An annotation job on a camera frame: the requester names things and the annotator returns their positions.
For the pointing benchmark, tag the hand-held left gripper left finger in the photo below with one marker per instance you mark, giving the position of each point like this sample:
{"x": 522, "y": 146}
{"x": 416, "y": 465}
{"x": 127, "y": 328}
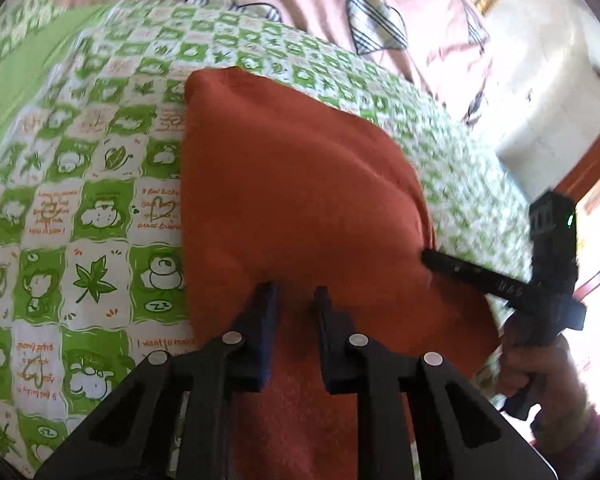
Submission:
{"x": 265, "y": 332}

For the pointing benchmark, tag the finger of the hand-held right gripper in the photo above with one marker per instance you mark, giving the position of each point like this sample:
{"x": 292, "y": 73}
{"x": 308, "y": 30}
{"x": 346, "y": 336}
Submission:
{"x": 465, "y": 272}

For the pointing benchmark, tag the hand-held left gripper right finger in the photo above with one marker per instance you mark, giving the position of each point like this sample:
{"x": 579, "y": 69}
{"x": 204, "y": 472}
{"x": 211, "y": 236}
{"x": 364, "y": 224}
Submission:
{"x": 330, "y": 332}

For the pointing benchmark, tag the orange knit sweater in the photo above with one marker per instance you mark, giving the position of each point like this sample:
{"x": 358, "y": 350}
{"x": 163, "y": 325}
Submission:
{"x": 290, "y": 185}

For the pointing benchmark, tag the person's right forearm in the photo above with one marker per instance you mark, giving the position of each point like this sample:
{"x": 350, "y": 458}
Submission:
{"x": 577, "y": 440}

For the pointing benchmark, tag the person's right hand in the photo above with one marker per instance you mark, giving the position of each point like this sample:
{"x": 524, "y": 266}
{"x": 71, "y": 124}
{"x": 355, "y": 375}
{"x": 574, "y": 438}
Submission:
{"x": 555, "y": 370}

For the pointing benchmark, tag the green checked bed sheet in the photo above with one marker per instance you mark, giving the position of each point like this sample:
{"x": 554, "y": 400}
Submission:
{"x": 95, "y": 220}

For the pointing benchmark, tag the pink heart print blanket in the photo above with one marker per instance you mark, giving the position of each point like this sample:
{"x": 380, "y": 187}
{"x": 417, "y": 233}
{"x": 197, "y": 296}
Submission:
{"x": 305, "y": 0}

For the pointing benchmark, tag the brown wooden door frame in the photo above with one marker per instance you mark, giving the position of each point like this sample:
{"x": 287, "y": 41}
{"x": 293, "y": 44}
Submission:
{"x": 587, "y": 165}
*-*-*
### Your objective:
Above is a listing with pictures. Write it out exactly without them.

### Exercise output:
An annotation job on a camera frame: the requester names things and the annotator returns their positions.
For the pointing benchmark, tag the hand-held left gripper left finger in the photo below with one marker per instance you mark, giving the position of each point like this sample:
{"x": 522, "y": 146}
{"x": 416, "y": 465}
{"x": 127, "y": 328}
Submission:
{"x": 265, "y": 332}

For the pointing benchmark, tag the finger of the hand-held right gripper in the photo above with one marker per instance you mark, giving the position of each point like this sample:
{"x": 292, "y": 73}
{"x": 308, "y": 30}
{"x": 346, "y": 336}
Submission:
{"x": 465, "y": 272}

For the pointing benchmark, tag the hand-held left gripper right finger in the photo above with one marker per instance you mark, giving the position of each point like this sample:
{"x": 579, "y": 69}
{"x": 204, "y": 472}
{"x": 211, "y": 236}
{"x": 364, "y": 224}
Submission:
{"x": 330, "y": 332}

For the pointing benchmark, tag the orange knit sweater in the photo above with one marker per instance you mark, giving the position of each point like this sample:
{"x": 358, "y": 350}
{"x": 163, "y": 325}
Submission:
{"x": 290, "y": 185}

For the pointing benchmark, tag the person's right forearm in the photo above with one marker per instance you mark, giving the position of each point like this sample:
{"x": 350, "y": 458}
Submission:
{"x": 577, "y": 440}

For the pointing benchmark, tag the person's right hand in the photo above with one marker per instance you mark, giving the position of each point like this sample:
{"x": 524, "y": 266}
{"x": 71, "y": 124}
{"x": 355, "y": 375}
{"x": 574, "y": 438}
Submission:
{"x": 555, "y": 370}

For the pointing benchmark, tag the green checked bed sheet in the photo above with one marker per instance you mark, giving the position of each point like this sample:
{"x": 554, "y": 400}
Submission:
{"x": 95, "y": 220}

For the pointing benchmark, tag the pink heart print blanket in the photo above with one marker per instance you mark, giving the position of each point like this sample:
{"x": 380, "y": 187}
{"x": 417, "y": 233}
{"x": 197, "y": 296}
Submission:
{"x": 305, "y": 0}

For the pointing benchmark, tag the brown wooden door frame in the photo above with one marker per instance you mark, giving the position of each point like this sample:
{"x": 287, "y": 41}
{"x": 293, "y": 44}
Submission:
{"x": 587, "y": 165}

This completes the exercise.